At CACI, we place character and innovation at the center of everything we do. As a valued team member, you’ll be part of a high\-performing group dedicated to our customer’s missions and driven by a higher purpose – to ensure the safety of our nation.
An environment of trust.
CACI values the unique contributions that every employee brings to our company and our customers \- every day. You’ll have the autonomy to take the time you need through a unique flexible time off benefit and have access to robust learning resources to make your ambitions a reality.
A focus on continuous growth.
Together, we will advance our nation's most critical missions, build on our lengthy track record of business success, and find opportunities to break new ground — in your career and in our legacy.
Pay Range:
There are a host of factors that can influence final salary including, but not limited to, geographic location, Federal Government contract labor categories and contract wage rates, relevant prior work experience, specific skills and competencies, education, and certifications. Our employees value the flexibility at CACI that allows them to balance quality work and their personal lives. We offer competitive compensation, benefits and learning and development opportunities. Our broad and competitive mix of benefits options is designed to support and protect employees and their families. At CACI, you will receive comprehensive benefits such as; healthcare, wellness, financial, retirement, family support, continuing education, and time off benefits.
Since this position can be worked in more than one location, the range shown is the national average for the position.
The proposed salary range for this position is:
$114,600\-$252,100*CACI is* *an Equal Opportunity Employer.* *All qualified applicants will receive consideration for employment without regard to race, color, religion, sex, pregnancy, sexual orientation, age, national origin, disability, status as a protected veteran, or any* *other protected characteristic.*
Role Details
About This Role
LLM Engineers specialize in building applications powered by large language models. They design RAG systems, fine-tune models, build agent frameworks, and optimize inference pipelines for cost and latency. This is the role that didn't exist three years ago and now has thousands of open positions.
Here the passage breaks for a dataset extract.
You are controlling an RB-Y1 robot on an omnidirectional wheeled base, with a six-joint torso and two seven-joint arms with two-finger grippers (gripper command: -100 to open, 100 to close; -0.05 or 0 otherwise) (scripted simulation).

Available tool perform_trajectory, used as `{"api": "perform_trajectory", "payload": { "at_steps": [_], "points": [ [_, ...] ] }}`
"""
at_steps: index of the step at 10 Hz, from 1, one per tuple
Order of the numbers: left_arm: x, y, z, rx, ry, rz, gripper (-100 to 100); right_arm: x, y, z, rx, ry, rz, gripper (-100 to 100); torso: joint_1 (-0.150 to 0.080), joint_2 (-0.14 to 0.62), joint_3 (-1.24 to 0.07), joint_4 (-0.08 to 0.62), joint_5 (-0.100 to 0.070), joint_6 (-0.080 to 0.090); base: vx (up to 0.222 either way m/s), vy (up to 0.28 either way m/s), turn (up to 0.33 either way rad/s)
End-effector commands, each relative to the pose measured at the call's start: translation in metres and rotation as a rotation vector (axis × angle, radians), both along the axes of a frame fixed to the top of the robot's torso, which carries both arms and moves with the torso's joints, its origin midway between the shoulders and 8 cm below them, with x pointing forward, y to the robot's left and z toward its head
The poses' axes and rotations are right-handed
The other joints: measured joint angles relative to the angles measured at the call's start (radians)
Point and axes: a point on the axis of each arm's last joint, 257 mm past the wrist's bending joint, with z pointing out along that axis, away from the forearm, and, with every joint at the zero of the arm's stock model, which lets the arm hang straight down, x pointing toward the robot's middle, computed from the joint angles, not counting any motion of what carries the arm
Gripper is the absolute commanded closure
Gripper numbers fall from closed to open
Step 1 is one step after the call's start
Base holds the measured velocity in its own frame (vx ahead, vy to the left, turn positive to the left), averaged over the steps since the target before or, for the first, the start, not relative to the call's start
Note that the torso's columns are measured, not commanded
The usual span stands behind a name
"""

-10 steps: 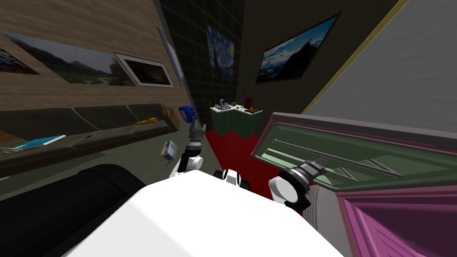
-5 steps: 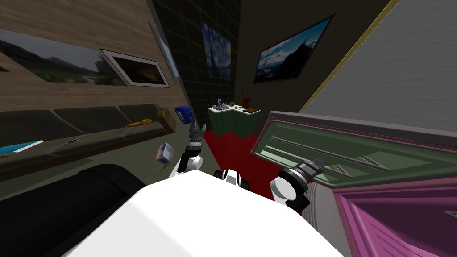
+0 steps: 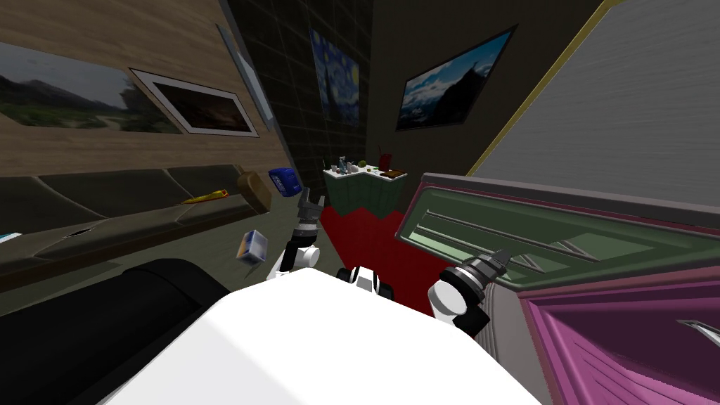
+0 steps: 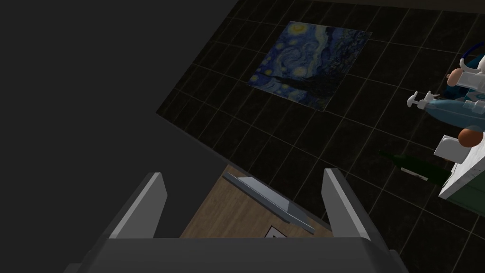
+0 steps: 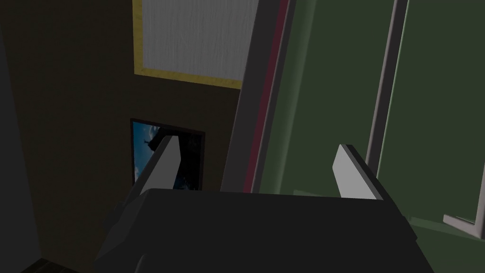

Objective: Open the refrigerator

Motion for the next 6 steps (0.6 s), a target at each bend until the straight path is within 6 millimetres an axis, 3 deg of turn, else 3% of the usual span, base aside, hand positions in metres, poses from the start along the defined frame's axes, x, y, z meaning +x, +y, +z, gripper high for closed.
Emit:
{"api": "perform_trajectory", "payload": {
  "at_steps": [1,6],
  "points": [
    [0.000,0.000,0.000,0.000,0.000,0.000,0,0.006,-0.004,-0.009,0.030,-0.022,0.030,-100,0.001,-0.001,-0.001,0.000,0.000,0.000,0.048,0.045,-0.060],
    [0.000,0.000,0.000,0.000,0.000,0.000,0,0.020,-0.015,-0.036,0.092,-0.036,0.088,-100,0.000,0.000,0.000,0.000,0.000,0.000,0.046,0.047,-0.096]
  ]
}}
The scope is broad. You might be building a customer support chatbot that needs to pull from a knowledge base of 50,000 documents, or designing an agent that can navigate a company's internal tools to complete multi-step tasks. The common thread is taking a foundation model and making it do something useful, reliably, at scale, without bankrupting the company on API costs.
Across the 26,159 AI roles we're tracking, LLM Engineer positions make up 0% of the market. At CACI International, this role fits into their broader AI and engineering organization.
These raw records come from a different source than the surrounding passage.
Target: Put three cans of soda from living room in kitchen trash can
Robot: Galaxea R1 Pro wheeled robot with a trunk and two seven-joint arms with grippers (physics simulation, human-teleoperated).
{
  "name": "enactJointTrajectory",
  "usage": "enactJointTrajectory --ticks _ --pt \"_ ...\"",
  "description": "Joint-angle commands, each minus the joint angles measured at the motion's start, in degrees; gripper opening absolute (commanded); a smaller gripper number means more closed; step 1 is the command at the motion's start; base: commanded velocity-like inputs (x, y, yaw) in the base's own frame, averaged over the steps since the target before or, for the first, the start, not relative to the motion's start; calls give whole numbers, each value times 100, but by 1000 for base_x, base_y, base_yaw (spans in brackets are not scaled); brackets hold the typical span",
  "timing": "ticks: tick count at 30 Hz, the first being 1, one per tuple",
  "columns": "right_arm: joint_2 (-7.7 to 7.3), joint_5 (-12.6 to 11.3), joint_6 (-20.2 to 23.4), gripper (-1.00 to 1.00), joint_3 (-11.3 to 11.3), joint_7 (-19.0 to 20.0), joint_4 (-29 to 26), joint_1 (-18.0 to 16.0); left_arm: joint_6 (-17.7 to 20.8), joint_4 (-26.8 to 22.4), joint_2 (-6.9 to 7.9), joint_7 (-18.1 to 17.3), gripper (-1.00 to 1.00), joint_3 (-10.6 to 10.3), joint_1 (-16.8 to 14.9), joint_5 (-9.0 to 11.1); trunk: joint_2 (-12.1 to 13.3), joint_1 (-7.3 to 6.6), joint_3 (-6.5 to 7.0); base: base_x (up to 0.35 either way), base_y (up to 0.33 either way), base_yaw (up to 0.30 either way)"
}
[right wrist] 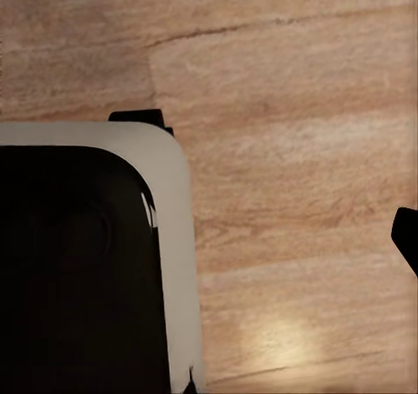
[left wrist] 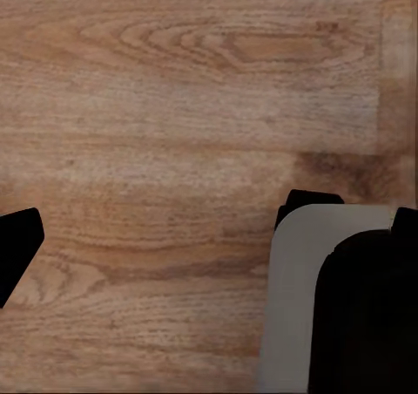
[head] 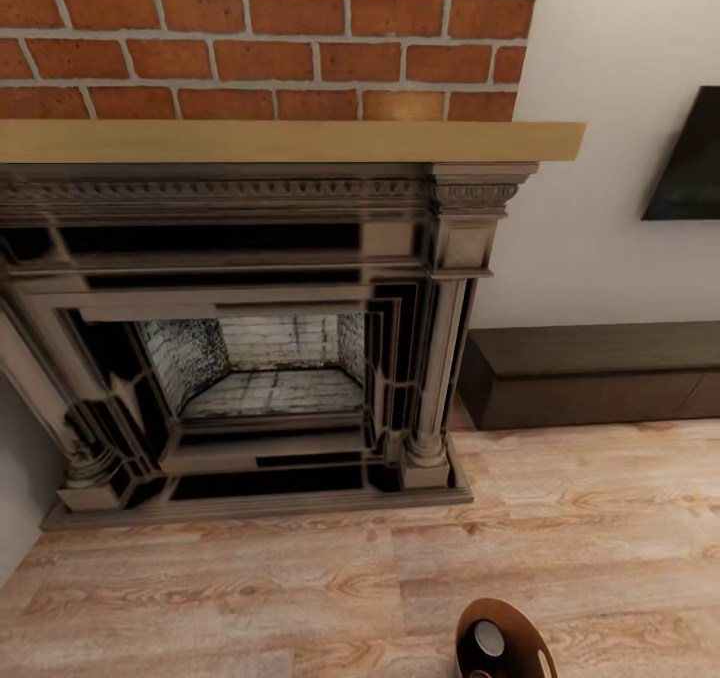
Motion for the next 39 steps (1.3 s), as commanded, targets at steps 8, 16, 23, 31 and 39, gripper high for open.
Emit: enactJointTrajectory --ticks 8,16,23,31,39 --pt "45 -2 11 100 -1 -57 0 3 182 0 -16 9 100 14 135 8 322 -176 144 0 0 0" --pt "40 -2 99 100 -1 -61 6 8 245 0 -21 10 100 17 153 9 643 -352 288 0 0 0" --pt "39 -2 191 100 -1 -61 7 10 254 0 -23 10 100 18 154 9 924 -506 414 0 0 0" --pt "39 5 203 100 -1 -60 7 11 445 0 -25 10 100 20 155 9 1245 -682 557 0 0 0" --pt "39 8 233 100 -1 -60 7 17 587 0 -22 10 100 20 155 9 1566 -857 701 0 0 0"
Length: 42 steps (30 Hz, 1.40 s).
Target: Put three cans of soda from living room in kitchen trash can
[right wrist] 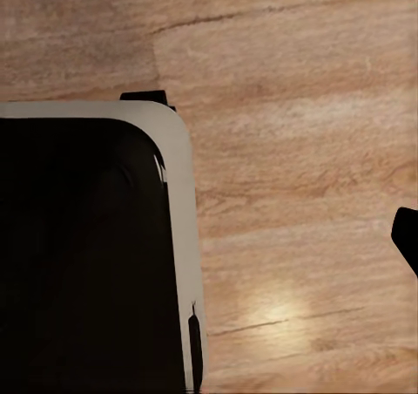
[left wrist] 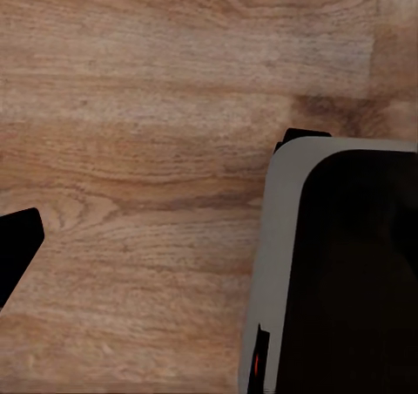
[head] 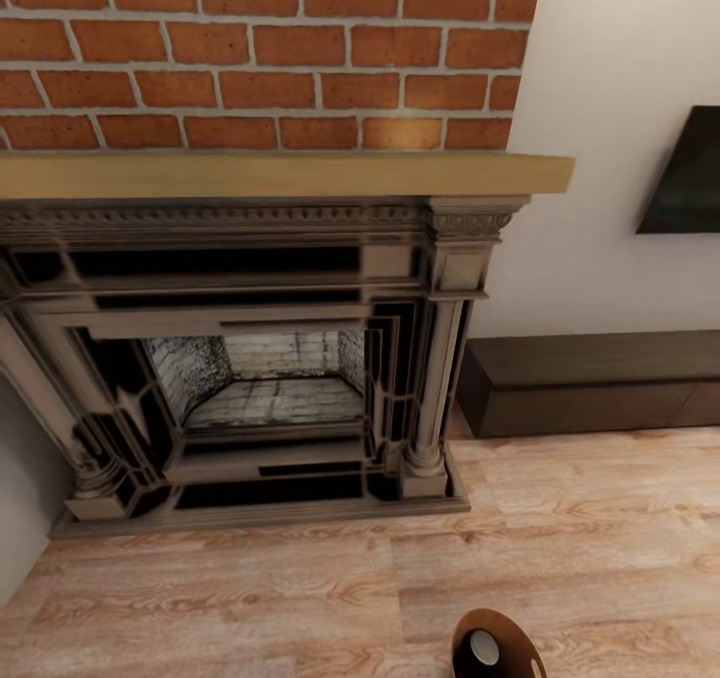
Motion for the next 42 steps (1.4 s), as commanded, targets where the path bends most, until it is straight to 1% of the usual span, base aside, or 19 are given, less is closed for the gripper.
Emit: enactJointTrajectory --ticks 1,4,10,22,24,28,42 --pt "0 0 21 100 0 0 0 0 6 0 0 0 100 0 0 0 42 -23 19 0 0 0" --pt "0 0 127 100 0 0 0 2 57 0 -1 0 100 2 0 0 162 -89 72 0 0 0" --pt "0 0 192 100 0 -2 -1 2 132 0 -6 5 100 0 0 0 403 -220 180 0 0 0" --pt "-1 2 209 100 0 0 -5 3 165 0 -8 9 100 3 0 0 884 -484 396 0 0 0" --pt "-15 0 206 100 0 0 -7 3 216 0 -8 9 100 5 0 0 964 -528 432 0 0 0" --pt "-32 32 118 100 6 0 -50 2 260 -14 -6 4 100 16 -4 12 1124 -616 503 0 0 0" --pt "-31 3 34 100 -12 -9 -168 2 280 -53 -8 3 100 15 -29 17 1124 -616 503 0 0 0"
LLM Engineer is one of the fastest-growing AI job titles. Every company building AI-powered products needs people who understand the full stack: from embedding models to vector stores to inference optimization. The supply of experienced LLM engineers is thin because the field is so new, which keeps compensation high and demand strong.
What the Work Looks Like
A typical week includes: building and testing RAG pipelines (chunking strategies, embedding models, retrieval evaluation), debugging why the agent took a wrong action path, optimizing inference costs (caching, batching, model selection), and working with the product team on new LLM-powered features. You'll context-switch between deep technical work and cross-functional collaboration.
LLM Engineer is one of the fastest-growing AI job titles. Every company building AI-powered products needs people who understand the full stack: from embedding models to vector stores to inference optimization. The supply of experienced LLM engineers is thin because the field is so new, which keeps compensation high and demand strong.
Skills Required
RAG and vector databases are the most common requirements. Expect to work with LangChain or LlamaIndex, embedding models, and at least one vector store (Pinecone, Weaviate, Chroma). Python is non-negotiable. Understanding the cost/latency/quality tradeoffs between different model providers and architectures is what separates senior from junior engineers.
Fine-tuning experience is valuable for specific use cases but most production LLM work is RAG-based. Agent frameworks (LangGraph, CrewAI, custom orchestration) are increasingly important as companies move beyond simple chat interfaces. Evaluation and observability tools (LangSmith, Arize, custom dashboards) are essential for production deployments.
Look for roles that specify the production stack, mention specific use cases, and talk about cost optimization. Companies that understand LLM engineering will mention evaluation methodology, latency requirements, and scale targets. Vague 'build AI features' postings often mean they haven't figured out their architecture yet.
Compensation Benchmarks
LLM Engineer roles pay a median of $285,250 based on 4 positions with disclosed compensation. Senior-level AI roles across all categories have a median of $227,400. This role's midpoint ($183K) sits 36% below the category median. Disclosed range: $114K to $252K.
Across all AI roles, the market median is $184,000. Top-quartile compensation starts at $244,000. The 90th percentile reaches $309,400. For comparison, the highest-paying categories include AI Engineering Manager ($293,500) and AI Architect ($292,900). By seniority level: Entry: $76,880; Mid: $131,300; Senior: $227,400; Director: $244,288; VP: $234,620.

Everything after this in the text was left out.